Replace locks with atomic variables and CAS
The following code is the start method for the Jetty thread pool, whose main function is to start a corresponding number of threads based on the parameters passed in.
Private Boolean startThreads(int threadsToStart) {while (threadsToStart > 0 &&isrunning ()) { Int threads = _threadsstart.get (); if (threads >= _maxThreads) return false; // Use CAS to increment the number of threads by one. Note that execution failed. Continue if (! _threadsStarted.compareAndSet(threads, threads + 1)) continue; boolean started = false; try { Thread thread = newThread(_runnable); thread.setDaemon(isDaemon()); thread.setPriority(getThreadsPriority()); thread.setName(_name + "-" + thread.getId()); _threads.add(thread); //_threads concurrent set _lastShrink. Set (system.nanotime ()); //_lastShrink is the atomic variable thread.start(); started = true; --threadsToStart; } finally {// If the thread fails to start, the number of threads needs to be reduced by one if (! started) _threadsStarted.decrementAndGet(); } } return true; }Copy the code
You can see that the entire implementation of the function is a while loop and is unlocked. _threadsStarted indicates how many threads have been started in the current thread pool. It is an atomic variable called AtomicInteger, which is first retrieved by its get method and then returned if the number of threads has reached the maximum. Otherwise, try adding one to _threadsStarted with the CAS operation. If successful, this means that no other thread is changing the value, and the current thread can continue. Otherwise, go to the continue branch, which continues to retry until success. Of course you can use locks to do this, but our goal is to be lock-free.
Use of concurrent containers
CopyOnWriteArrayList is suitable for scenarios with more reads and less writes, such as Tomcat’s use of it to “store” event listeners. This is because listeners are generally determined during initialization, and the list of listeners needs to be iterated when an event is triggered, so this scenario conforms to the characteristics of more reads and less writes.

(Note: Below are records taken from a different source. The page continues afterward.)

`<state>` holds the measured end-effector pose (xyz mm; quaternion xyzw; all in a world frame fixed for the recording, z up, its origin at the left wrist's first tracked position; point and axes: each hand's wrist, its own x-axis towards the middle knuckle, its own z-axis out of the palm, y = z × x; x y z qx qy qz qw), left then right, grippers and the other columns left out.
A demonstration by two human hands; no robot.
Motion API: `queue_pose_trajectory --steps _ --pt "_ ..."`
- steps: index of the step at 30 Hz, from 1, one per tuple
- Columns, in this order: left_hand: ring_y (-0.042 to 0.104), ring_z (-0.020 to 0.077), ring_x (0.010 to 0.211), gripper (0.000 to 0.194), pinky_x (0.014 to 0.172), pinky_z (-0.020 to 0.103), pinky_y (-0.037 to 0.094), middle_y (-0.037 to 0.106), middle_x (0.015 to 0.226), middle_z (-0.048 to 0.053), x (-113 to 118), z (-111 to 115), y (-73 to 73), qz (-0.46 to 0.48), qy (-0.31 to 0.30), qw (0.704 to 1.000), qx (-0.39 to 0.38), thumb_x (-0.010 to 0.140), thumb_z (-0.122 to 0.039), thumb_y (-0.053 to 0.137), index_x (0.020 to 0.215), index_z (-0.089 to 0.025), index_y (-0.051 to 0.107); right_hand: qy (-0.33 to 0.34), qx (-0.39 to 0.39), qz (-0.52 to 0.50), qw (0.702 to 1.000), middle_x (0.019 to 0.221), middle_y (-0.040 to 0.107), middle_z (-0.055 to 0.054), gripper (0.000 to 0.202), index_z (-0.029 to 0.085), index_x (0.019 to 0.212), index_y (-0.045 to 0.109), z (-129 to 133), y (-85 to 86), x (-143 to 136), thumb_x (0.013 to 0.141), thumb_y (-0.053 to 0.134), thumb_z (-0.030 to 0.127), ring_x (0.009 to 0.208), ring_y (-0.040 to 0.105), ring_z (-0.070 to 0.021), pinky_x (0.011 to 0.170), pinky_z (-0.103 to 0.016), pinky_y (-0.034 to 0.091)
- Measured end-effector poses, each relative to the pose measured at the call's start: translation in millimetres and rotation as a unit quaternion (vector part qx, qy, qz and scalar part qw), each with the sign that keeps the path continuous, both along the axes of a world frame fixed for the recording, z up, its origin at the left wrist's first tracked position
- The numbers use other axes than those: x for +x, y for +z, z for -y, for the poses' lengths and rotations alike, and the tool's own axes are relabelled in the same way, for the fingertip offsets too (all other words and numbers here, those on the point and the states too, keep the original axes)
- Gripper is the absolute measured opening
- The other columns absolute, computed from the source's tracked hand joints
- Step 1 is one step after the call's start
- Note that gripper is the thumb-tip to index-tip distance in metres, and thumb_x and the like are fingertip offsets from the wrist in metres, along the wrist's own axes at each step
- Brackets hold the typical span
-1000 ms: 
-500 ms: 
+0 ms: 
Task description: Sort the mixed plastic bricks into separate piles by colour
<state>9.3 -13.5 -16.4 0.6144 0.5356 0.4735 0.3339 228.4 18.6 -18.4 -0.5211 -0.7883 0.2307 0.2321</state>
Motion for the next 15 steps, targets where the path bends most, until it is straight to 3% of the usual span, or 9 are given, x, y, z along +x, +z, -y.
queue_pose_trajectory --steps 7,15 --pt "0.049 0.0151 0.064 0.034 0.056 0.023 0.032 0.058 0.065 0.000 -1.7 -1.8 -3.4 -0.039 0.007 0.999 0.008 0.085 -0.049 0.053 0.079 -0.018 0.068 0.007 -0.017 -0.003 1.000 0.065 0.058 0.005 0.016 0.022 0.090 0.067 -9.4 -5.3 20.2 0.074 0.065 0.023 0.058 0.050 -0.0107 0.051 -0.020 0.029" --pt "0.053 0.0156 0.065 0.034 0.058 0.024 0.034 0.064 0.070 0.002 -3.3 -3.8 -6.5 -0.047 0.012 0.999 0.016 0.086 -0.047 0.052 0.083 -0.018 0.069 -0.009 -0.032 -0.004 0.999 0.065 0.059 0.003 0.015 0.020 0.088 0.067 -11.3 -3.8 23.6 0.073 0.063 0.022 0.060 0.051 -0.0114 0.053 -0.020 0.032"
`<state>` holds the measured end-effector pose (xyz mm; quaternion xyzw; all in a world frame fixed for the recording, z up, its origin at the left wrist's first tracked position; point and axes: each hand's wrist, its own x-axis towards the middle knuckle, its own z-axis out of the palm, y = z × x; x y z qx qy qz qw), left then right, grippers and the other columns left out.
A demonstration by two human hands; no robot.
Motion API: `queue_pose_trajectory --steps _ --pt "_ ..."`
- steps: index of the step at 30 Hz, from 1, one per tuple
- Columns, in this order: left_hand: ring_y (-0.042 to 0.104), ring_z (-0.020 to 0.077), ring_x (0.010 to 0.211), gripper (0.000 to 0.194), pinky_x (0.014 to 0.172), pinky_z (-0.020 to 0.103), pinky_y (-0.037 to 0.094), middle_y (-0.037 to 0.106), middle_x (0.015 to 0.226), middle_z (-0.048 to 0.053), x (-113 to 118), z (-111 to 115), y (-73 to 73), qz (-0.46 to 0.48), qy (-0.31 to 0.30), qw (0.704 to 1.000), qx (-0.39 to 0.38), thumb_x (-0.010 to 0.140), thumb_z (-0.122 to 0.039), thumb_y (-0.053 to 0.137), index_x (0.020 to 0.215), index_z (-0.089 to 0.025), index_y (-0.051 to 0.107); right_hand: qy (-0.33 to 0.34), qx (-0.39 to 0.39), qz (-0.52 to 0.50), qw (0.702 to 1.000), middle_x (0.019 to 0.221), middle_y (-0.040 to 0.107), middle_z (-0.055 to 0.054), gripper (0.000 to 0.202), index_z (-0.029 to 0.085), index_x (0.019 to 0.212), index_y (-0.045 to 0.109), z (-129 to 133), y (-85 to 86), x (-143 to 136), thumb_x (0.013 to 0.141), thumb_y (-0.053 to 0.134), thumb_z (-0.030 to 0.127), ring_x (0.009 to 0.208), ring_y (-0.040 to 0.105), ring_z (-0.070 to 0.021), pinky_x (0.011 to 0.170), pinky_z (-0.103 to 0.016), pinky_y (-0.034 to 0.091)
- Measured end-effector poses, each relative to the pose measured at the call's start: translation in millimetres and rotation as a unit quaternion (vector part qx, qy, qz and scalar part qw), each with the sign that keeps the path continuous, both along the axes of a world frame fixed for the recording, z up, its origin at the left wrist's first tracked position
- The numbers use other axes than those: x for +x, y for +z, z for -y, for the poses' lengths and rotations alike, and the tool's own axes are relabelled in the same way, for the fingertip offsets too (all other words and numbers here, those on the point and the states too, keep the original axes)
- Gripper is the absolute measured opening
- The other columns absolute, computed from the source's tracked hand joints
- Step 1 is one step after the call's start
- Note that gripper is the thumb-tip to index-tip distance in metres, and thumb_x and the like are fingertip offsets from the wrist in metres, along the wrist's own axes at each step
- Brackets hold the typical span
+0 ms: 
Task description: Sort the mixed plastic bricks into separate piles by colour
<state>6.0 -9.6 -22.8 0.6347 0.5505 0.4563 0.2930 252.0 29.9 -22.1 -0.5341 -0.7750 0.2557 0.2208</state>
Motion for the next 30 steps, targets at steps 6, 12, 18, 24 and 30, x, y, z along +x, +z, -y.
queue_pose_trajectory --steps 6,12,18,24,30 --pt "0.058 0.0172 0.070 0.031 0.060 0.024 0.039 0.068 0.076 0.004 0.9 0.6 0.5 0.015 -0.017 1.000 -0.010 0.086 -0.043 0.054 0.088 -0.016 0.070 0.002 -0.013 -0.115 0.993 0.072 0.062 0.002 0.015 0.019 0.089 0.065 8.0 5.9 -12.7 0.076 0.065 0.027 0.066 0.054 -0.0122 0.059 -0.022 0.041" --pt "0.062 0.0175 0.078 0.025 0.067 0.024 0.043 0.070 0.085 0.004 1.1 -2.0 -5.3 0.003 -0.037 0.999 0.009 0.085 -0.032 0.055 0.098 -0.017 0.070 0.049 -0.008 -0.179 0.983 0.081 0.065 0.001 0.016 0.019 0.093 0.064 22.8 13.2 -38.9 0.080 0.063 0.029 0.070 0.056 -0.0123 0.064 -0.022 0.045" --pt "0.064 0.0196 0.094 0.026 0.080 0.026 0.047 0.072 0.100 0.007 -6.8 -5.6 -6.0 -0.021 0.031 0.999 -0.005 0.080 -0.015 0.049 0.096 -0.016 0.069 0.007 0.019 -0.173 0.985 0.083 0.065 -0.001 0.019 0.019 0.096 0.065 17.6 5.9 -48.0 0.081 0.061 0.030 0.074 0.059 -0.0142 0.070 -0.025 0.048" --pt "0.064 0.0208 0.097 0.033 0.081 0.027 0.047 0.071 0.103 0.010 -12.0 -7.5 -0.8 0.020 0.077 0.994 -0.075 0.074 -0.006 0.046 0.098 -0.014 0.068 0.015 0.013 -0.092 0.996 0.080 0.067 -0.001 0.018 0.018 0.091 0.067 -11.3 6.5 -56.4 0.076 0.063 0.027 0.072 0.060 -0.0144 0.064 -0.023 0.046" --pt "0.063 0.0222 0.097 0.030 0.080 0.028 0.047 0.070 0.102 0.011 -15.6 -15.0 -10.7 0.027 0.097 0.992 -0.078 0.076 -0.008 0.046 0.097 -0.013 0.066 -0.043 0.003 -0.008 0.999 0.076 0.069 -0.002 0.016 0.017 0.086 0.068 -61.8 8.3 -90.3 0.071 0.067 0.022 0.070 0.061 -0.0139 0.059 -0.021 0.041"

Public abstract class implements Lifecycle {private final List<LifecycleListener> lifecycleListeners = new CopyOnWriteArrayList<>(); . }Copy the code
Use of the volatile keyword
Take LifecycleBase in Tomcat, for example, where the health state is volatile. The purpose of volatile is to ensure that if one thread changes a variable, another thread can read the change. For the health state, the value needs to be kept up to date across threads, so the volatile modifier is used.
Public abstract class implements Lifecycle {// Implements Lifecycle; Private volatile LifecycleState state = lifecyclestate.new; }Copy the code
The essence of
High performance programs use system resources efficiently. First, they reduce resource waste. For example, they reduce thread blocking, which leads to idle resources and thread context switching.
Tomcat and Jetty use caching and lazy resolution to minimize system calls, as well as zero-copy technology to avoid redundant data copies.
Another implication of efficient use of resources is that in the process of system design, we often exchange one resource for another. For example, object pooling technology used in Tomcat and Jetty is to exchange memory for CPU, and data compression and transmission is to exchange CPU for network.
In addition, efficient concurrent programming is also very important. Although multithreading can improve concurrency, it also brings the cost of locking, so we should try to avoid using locks in the actual programming process, for example, atomic variables and CAS operations can be used instead of locks. If locking is unavoidable, minimize the scope and strength of locking, such as fine-grained object locking or low-strength read-write locking. The Tomcat and Jetty code is a good example of this philosophy.